I seriously think that Autonomy Funds are going to be big in the next 10 years-- VC-istan is essentially a shitty implementation of an Autonomy Fund, except with selection based on connections rather than technical ability-- but there are some obvious problems (moral hazard, principal-agent issues) that need to be solved.


>> First, these companies are designed to become profitable, not to exit, so compensation is profit-sharing, not the joke equity offered by VC-istan

That really, really resonated! Now for a counterpoint. When I read that remark, I recalled reading a recent interview of Groupon's COO and I quote this para:

In 2007, he started Global Scholar to “help teachers give differentiated education to kids using technology. It was a fantastic experience. I raised $50 (INR 2,698.63) million in the toughest economy since the Depression. In 30 months, I gave four times returns to my investors and then sold the company in 2010-11.” On why he did so, he quips, “The moment you start a company, it is for sale… at the right price. You can’t have emotions…” (emphasis mine)

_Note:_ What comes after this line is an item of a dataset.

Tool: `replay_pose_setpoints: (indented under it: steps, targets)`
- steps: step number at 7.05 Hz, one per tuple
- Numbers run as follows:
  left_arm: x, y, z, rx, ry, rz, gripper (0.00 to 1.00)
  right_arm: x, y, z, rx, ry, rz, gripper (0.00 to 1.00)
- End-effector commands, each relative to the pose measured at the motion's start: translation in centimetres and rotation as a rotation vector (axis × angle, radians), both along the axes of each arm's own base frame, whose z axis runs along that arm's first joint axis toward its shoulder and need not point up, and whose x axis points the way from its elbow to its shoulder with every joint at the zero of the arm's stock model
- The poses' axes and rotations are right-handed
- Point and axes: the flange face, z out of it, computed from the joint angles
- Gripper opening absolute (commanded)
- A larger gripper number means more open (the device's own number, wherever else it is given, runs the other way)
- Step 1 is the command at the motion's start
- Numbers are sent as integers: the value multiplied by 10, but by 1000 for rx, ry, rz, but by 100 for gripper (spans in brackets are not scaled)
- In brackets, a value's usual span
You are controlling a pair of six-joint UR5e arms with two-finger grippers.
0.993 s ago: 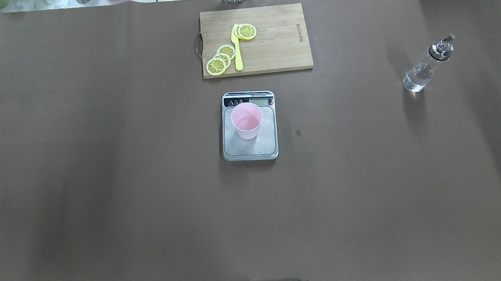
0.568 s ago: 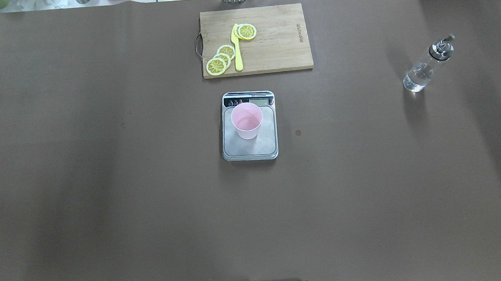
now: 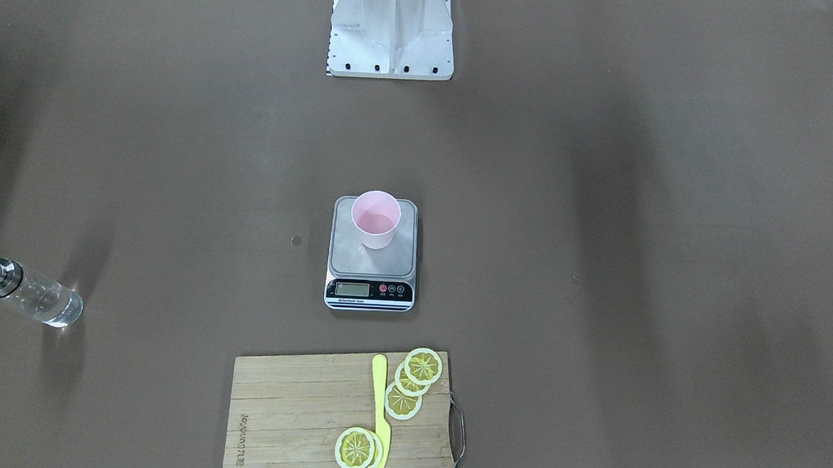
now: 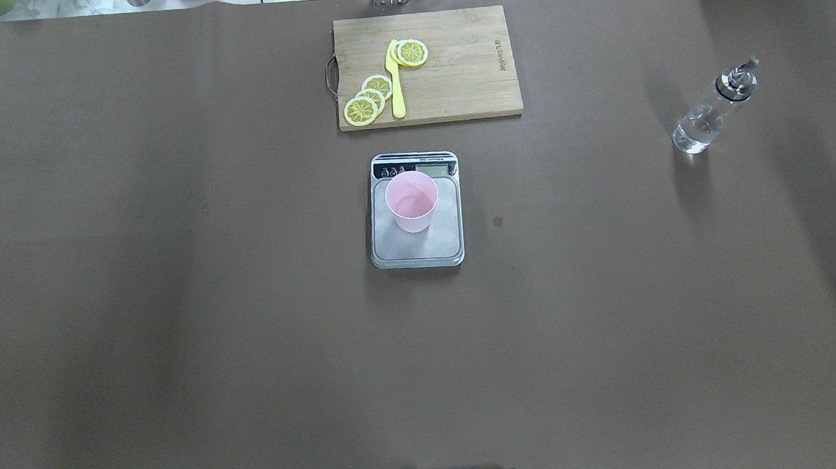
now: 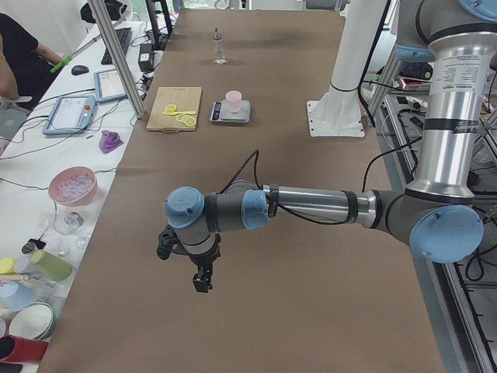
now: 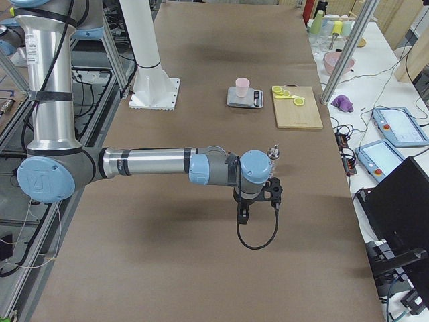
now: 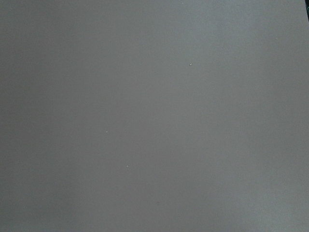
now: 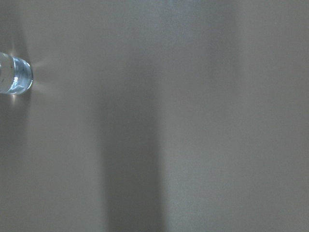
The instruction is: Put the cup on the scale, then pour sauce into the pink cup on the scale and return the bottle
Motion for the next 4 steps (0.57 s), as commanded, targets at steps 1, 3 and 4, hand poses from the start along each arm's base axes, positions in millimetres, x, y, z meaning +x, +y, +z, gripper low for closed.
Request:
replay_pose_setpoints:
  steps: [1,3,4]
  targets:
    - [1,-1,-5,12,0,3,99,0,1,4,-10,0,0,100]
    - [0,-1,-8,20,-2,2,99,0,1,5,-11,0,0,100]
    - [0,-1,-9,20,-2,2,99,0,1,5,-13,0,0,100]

Now tell me, just how exactly are you even going to combat deeply entrenched mindsets like those, which also happen foster the usual confirmation and survivor bias dreams in most, if not all aspiring "wantapreneurs"?

Michael, I really commend your insight into the problem, but "you have an uphill struggle ahead of you" might be the understatement of the year.

EDIT: formatting and word rearrangements and deleted some line that might be misconstrued!

EDIT 2: Sigh. I really wish, that when people downvote something they don't agree with, they take a moment to tell why.


Now tell me, just how exactly are you even going to combat deeply entrenched mindsets like those, which also happen foster the usual confirmation and survivor bias dreams in most, if not all aspiring "wantapreneurs"?

I don't think selling a company is a bad thing. I think building a company with the idea in mind that one must sell (because one's backers will flip out if there isn't a sale) is bad.


It sounds like a lot of what bothers you about VC startups is that they've become a way for megacorps to outsource risky marketing experiments (aka "convex work") and buy the winners while discarding the losers. But through the usual avenues of corruption it's become a rigged game where the sociopaths inside the megacorps are working with their sociopath friends in the VCs and actually picking winners instead of only buying truly viable startups.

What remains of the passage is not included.